▶ WORK REQUEST: Write the records out once more, so that nothing differs from the original.

(Dataset excerpts)
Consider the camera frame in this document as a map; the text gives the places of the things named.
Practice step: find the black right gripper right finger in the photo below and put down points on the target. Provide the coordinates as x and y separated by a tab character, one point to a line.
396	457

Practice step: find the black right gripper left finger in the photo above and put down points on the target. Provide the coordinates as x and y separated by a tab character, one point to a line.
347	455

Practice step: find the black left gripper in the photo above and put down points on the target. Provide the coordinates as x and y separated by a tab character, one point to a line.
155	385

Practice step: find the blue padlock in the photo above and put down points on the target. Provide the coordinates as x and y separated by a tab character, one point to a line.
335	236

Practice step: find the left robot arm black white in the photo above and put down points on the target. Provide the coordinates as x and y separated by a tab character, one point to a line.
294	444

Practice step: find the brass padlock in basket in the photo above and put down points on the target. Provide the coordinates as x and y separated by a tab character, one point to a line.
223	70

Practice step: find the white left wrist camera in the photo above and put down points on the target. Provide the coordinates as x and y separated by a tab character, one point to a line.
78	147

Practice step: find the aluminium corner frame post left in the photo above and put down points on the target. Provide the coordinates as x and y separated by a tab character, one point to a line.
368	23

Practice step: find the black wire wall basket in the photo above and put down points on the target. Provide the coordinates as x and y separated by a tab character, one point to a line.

▶ SOLUTION FOR THIS TASK:
Consider the camera frame in this document as a map; the text gives the places of the things named.
Practice step: find the black right gripper right finger in the photo below and put down points on the target. Provide the coordinates as x and y separated by a tab character, one point to a line.
396	457

Practice step: find the black right gripper left finger in the photo above and put down points on the target. Provide the coordinates as x and y separated by a tab character, one point to a line.
347	455

Practice step: find the black left gripper in the photo above and put down points on the target. Provide the coordinates as x and y separated by a tab character, one point to a line.
155	385

Practice step: find the blue padlock in the photo above and put down points on the target. Provide the coordinates as x and y separated by a tab character, one point to a line.
335	236

Practice step: find the left robot arm black white in the photo above and put down points on the target. Provide the coordinates as x and y separated by a tab character, one point to a line.
294	444

Practice step: find the brass padlock in basket in the photo above and put down points on the target. Provide the coordinates as x and y separated by a tab character, one point to a line.
223	70

Practice step: find the white left wrist camera in the photo above and put down points on the target. Provide the coordinates as x and y separated by a tab character, one point to a line.
78	147

Practice step: find the aluminium corner frame post left in the photo above and put down points on the target. Provide the coordinates as x and y separated by a tab character, one point to a line.
368	23

Practice step: find the black wire wall basket in the photo above and put down points on the target. Provide the coordinates as x and y separated by a tab character, one point to a line.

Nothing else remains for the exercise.